The essential molecular switch function makes the LBD the prime target for the identification and optimization of tailored ligands that modulate NHR function. Steroidal and nonsteroidal compounds have been developed that can function as pure agonists, partial agonists, or pure antagonists. In addition, selective estrogen receptor modulators (SERMs) have the property to act in a tissue-specific manner as either agonist or antagonist. These classical hER ligands bind to the steroid-binding site and have to compete with the endogenous estrogens in the therapeutic setting. Recently, several reports have shown nonclassical binding modes of antagonistic compounds, peptides, and peptidomimetics, acting through displacement of cofactors or inhibition of DNA binding.^7-9

There are numerous assays available to test hER activity. The classical functional assays monitor ligand-dependent reporter gene activity in cells expressing the hER and a reporter gene (e.g., luciferase) under the control of an estrogen response element (ERE). Cell-free assays have the advantage to directly address protein domains to be studied (e.g., the steroid binding site),¹⁰ the LXXLL peptide recognition site, or the DNA-binding interaction of the C domain.^11,12 The use of homogeneous fluorescent methods has greatly improved the applicability for high-throughput screening (HTS). For example, time-resolved fluorescence resonance energy transfer (TR-FRET) and fluorescence polarization (FP) have been shown to give excellent assay quality and robustness for HTS in general and specifically for hER binding assays.^13-16 In addition, FP assays have been used for detailed analysis of cofactor recruitment of a purified full-length hER protein reconstituted at its ERE.^17,18

The increasing size of compound libraries requires novel strategies that reduce costs and duration of HTS campaigns. Reduction of assay volume, pooling of compounds, and assay automation are obvious solutions. Another approach is by multiplexing assays (i.e., implementing additional readouts in one well to obtain more information within one screening campaign). An example in the field of NHRs is the use of 2 labeled tracer molecules with different nonoverlapping absorption and emission properties for hER and progesterone receptor within one assay measuring competition binding to the steroid site via fluorescence polarization.¹⁹ A different approach has been taken to study the differential recruitment of coactivator and corepressor peptides by TR-FRET for peroxisome proliferator receptors²⁰ and for the thyroid receptor.²¹ In these reports, the unique fluorescence properties of the lanthanide Tb³⁺ were applied to transfer energy from a single fluorescence donor to 2 distinct FRET-acceptor molecules at different wavelengths. Of the 4 emission maxima of Tb³⁺, the first maximum at 490 nm could be used to generate FRET onto fluorescein and the fourth maximum at 620-nm transferred energy onto red-shifted dyes such as Cyanine 5. The emission of the 2 acceptor dyes at 520 nm and 665 nm was measured within a single well simultaneously.

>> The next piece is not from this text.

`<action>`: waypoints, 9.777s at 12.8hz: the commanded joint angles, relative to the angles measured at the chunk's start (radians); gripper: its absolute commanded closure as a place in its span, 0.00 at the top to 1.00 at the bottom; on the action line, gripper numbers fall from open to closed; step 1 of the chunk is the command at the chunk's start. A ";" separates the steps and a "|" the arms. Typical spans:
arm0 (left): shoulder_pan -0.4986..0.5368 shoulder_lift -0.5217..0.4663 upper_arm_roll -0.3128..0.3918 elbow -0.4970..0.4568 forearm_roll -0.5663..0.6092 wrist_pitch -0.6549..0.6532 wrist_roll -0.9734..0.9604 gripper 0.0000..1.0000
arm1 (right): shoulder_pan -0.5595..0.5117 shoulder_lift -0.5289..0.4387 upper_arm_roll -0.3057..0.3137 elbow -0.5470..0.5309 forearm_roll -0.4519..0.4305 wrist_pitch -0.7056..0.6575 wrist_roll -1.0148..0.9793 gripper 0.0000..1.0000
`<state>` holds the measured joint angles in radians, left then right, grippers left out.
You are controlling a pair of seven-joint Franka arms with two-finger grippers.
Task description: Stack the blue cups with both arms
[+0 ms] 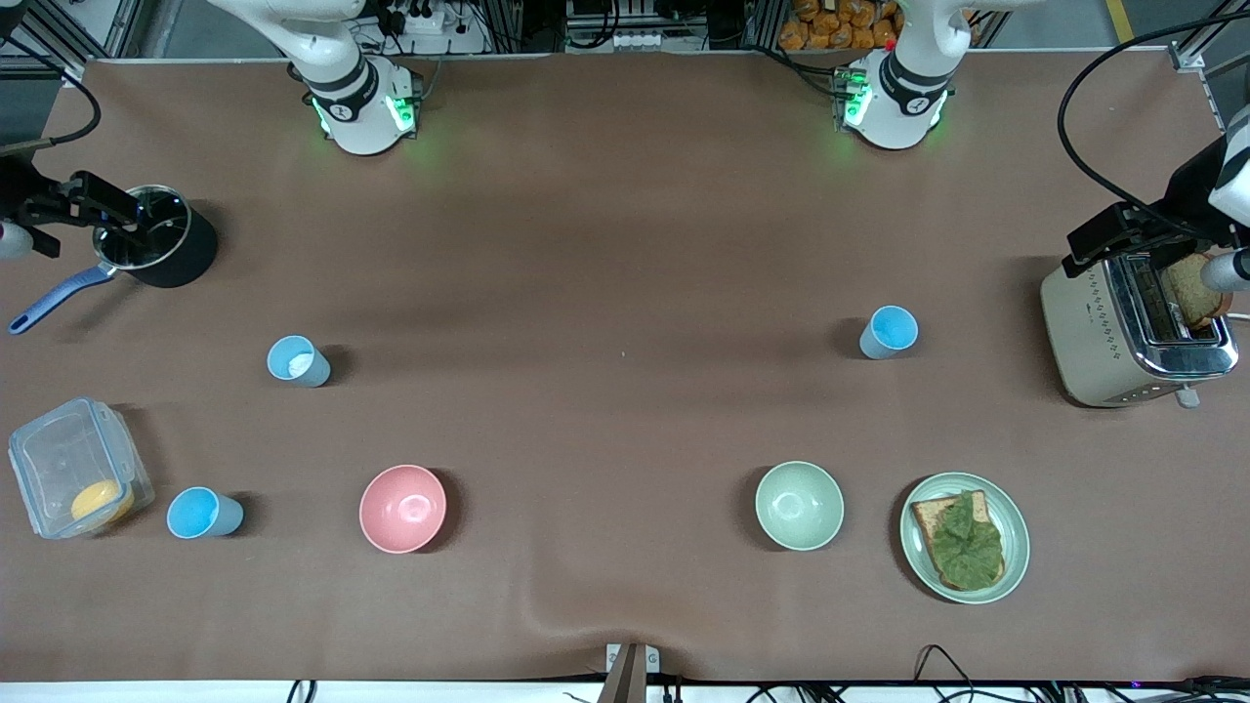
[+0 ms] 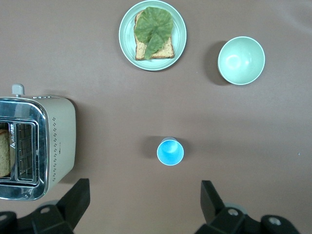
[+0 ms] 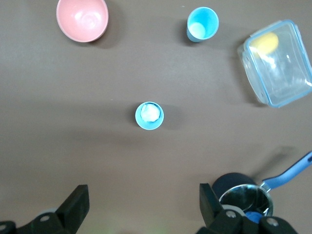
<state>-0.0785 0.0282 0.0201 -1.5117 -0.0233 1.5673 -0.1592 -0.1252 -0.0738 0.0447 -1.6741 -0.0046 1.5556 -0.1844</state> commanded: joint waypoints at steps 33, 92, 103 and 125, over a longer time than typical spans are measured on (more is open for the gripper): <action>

In this report, we describe a novel application of Tb³⁺-based TR-FRET for the simultaneous measurement of events at the steroid site and at the cofactor site of the LBD of hERα. This multiplexed assay uses a fluorescein-labeled tracer that binds to the steroid site together with a coactivator peptide labeled with a red-shifted fluorescent dye. The assay can distinguish classical agonists from classical antagonists that bind to the steroid site and gives information on binding and functional activity (agonism or antagonism) within one measurement. In addition, compounds that bind to the LXXLL cofactor site can be characterized. We show that the readouts display minimal crosstalk and can be used to screen in an automated miniaturized 5-µL format. The dual readout helps to identify interfering compounds and thereby reduces false-positive rates. In a small-scale screen of 9000 randomly selected compounds, we identified several hits with unconventional agonistic activity.

Materials and Methods

Materials

All fluorescein-labeled tracers (Fluormone-ES2™ green, FL-PGC1a) and Estrogen Receptor Screening Buffer 2 (ES2SB) were purchased from Invitrogen (Karlsruhe, Germany). The Tb³⁺-anti-GST-antibody was purchased from Invitrogen (Karlsruhe, Germany) or from Cisbio international (Marcoule, France). Dy-labeled PGC1a-peptides (fluorescent groups: Dy647, Dy648, Dy649, Dy651, Dy652, Dy654, peptide: CEAEEPSLLKKLLLA PANTQ) were synthesized by Biosynthan (Berlin, Germany) by coupling the N-terminal cysteine to fluorescent maleimides from Dyomics (Jena, Germany). DMSO, dithiothreitol (DTT), and Pluronic F-127 were purchased from Sigma Aldrich (Steinheim, Germany).

Recombinant glutathione-S-transferase (GST)–tagged hERα-LBD (amino acids 302-595) was expressed and purified from Escherichia coli.

TR-FRET Assay in 384-well format

The assay components for all fluorescence-based assays were premixed in glassware and incubated on ice briefly. Typical concentrations for the monoplexed assays were 2 nM GST-hERα-LBD, 2 nM Tb-labeled anti-GST antibody, and either 2 nM Fluormone ES2 or 125 nM FL-PGC1a in ES2SB supplemented with 5 mM DTT and 0.001% Pluronic F-127.

Test compounds were dissolved and diluted in 100% DMSO, and 50 nL of each was transferred into black Greiner 384 small-volume plates using Cartesian HummingBird XL (Genomic Solutions, Huntington, UK). By addition of 5 µL of the premixed assay solution, compounds were diluted 100 times to their final concentrations. After centrifugation for 1 min at 900 rpm (Eppendorf Centrifuge 5810), plates were incubated for at least 1 h at room temperature under light exclusion.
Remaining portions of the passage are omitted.